U.S. Trade Representative Robert Lighthizer (second from left) shakes hands with Chinese Vice Premier Liu He (second from right) in Shanghai on July 31. U.S. Treasury Secretary Steven Mnuchin (left) and Chinese Commerce Minister Zhong Shan (right) look on.Ng Han Guan/AFP/Getty Images
3. How Trump May Finally Kill the WTO
by Keith Johnson, Dec. 9
Candidate Trump railed against the World Trade Organization and threatened to leave it altogether. As president, he’s pushed a different strategy: neutering the world trade body’s ability to settle disputes, essentially paralyzing the WTO’s ability to hold countries accountable (including the United States, but also China) for unfair trade practices.
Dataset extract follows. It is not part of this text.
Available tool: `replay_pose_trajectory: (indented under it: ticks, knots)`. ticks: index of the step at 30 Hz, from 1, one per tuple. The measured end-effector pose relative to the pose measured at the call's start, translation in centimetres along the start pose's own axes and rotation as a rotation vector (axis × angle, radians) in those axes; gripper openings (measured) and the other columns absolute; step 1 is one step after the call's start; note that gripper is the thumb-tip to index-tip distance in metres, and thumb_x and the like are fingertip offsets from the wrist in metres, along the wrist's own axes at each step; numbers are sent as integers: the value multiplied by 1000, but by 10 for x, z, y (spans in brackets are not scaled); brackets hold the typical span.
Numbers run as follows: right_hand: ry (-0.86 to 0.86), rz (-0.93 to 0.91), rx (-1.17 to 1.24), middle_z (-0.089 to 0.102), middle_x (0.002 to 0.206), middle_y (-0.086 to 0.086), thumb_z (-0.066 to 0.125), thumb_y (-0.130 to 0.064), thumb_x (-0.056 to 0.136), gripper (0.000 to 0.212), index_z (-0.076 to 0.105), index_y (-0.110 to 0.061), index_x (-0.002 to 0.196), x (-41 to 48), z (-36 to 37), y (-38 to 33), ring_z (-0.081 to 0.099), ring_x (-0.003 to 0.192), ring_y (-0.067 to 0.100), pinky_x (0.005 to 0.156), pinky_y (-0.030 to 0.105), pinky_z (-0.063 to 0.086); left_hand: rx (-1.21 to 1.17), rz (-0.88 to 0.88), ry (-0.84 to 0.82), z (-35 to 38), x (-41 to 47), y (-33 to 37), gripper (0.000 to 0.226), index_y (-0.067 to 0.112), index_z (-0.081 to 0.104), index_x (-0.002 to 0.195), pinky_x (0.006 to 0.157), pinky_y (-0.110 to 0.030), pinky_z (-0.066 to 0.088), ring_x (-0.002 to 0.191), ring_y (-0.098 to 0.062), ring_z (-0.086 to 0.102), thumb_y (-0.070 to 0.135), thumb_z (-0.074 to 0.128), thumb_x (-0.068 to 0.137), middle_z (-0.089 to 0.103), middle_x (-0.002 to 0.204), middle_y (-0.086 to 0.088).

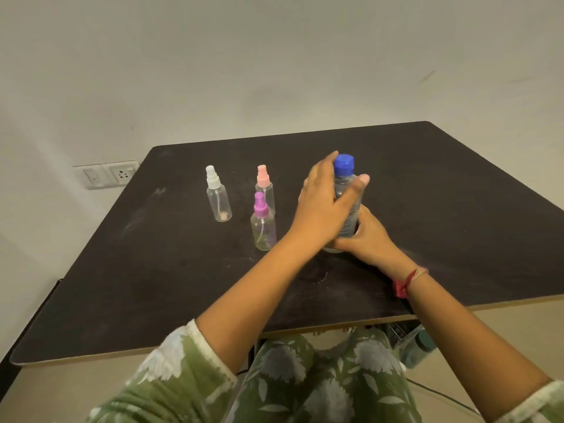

U.S. concerns about the WTO’s appeals system predate Trump, but under his watch they have been pursued much more ruthlessly, making some fear for the survival of the entire global trading system.
“That means that the go-it-alone unilateralism that has characterized the Trump administration’s approach to trade could soon spread far and wide, essentially turning back the clock to a time when trade rivalries between nations were settled not with legal arguments but with tariff walls, trade barriers, and beggar-thy-neighbor protectionism,” Johnson writes.
4. Economists On the Run
by Michael Hirsh, Oct. 22
For decades, most economists—such as the Nobel Prize winner Paul Krugman—preached the gospel of globalization and free trade and lambasted voices who cautioned against the downsides. Today, there’s a reckoning among economists, as Krugman and others recognize that they underestimated the pain and dislocation that many aspects of globalization could bring. In the meantime, Trump has ridden popular angst at (and confusion about) trade and globalization to a damaging brand of protectionism.
“There’s an irony for you: trade boosterism has ultimately hurt the cause of free trade,” one expert told Hirsh.
5. Why Trade Wars Are Inevitable
by Michael Pettis, Oct. 19
Given Trump’s predilection for tariffs and seeming joy in picking trade fights with friends and rivals alike, it’s easy to think he’s the root cause of most trade tension. In reality, there are deep imbalances in the global economy—such as the huge trade surpluses of China and Germany, and the huge deficits in the United States—that are themselves the product of distortions in domestic economies. Those structural, hard-to-tackle imbalances—not concern about steel or soybeans—are what’s driving America’s trade backlash.
“That is why the trade war with China ultimately has little to do with Trump’s personal animosities or reelection strategy,” Pettis writes. “It simply represents the most visible part of a much deeper global imbalance.”